In AFFIRMING the lower court's grant of summary judgment to the insureds, the Second Department, Appellate Division, agreed that Seneca had failed to issue a timely disclaimer:
Insurance Law § 3420(d) requires an insurer to provide a written disclaimer of coverage "as soon as is reasonably possible" (Insurance Law § 3420[d][2]). An insurer's failure to provide notice of disclaimer as soon as is reasonably possible precludes it from disclaiming coverage, even where the insured's own notice of the incident is untimely (see Matter of New York Cent. Mut. Fire Ins. Co. v Aguirre, 7 NY3d 772, 774; First Fin. Ins. Co. v Jetco Contr. Corp., 1 NY3d 64, 67). "The timeliness of an insurer's disclaimer is measured from the point in time when the insurer first learns of the grounds for disclaimer of liability or denial of coverage" (Tex Dev. Co., LLC v Greenwich Ins. Co., 51 AD3d 775, 778; see First Fin. Ins. Co. v Jetco Contr. Corp., 1 NY3d at 68-69; Matter of New York Cent. Mut. Fire Ins. Co. v Steiert, 68 AD3d 1120, 1121).

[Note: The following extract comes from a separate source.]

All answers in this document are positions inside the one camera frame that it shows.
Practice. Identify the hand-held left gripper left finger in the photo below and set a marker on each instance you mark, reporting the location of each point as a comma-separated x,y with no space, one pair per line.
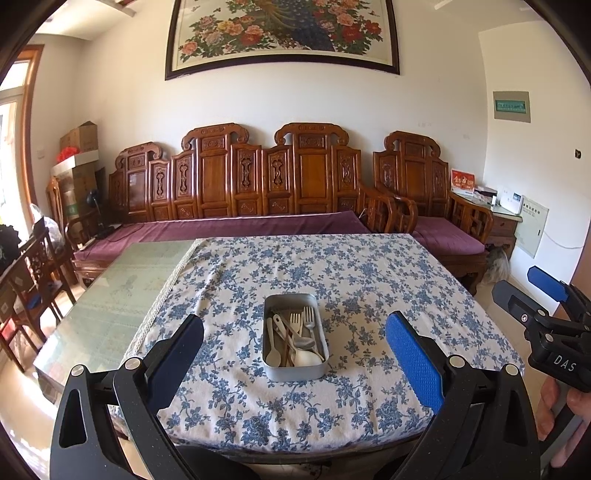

Here, the plaintiffs made a prima facie showing of their entitlement to judgment as a matter of law declaring that the defendant is obligated to defend and indemnify them in the underlying action by establishing that, under the circumstances, the defendant did not provide a written disclaimer of coverage as soon as reasonably possible (see Insurance Law § 3420[d][2]; Mid City Constr. Co., Inc. v Sirius Am. Ins. Co., 70 AD3d 789, 789-790; Tex Dev. Co., LLC v Greenwich Ins. Co., 51 AD3d at 778). In opposition, the defendant, which had the burden of justifying its delay in providing the written notice of disclaimer (see First Fin. Ins. Co. v Jetco Contr. Corp., 1 NY3d at 69), failed to raise a triable issue of fact.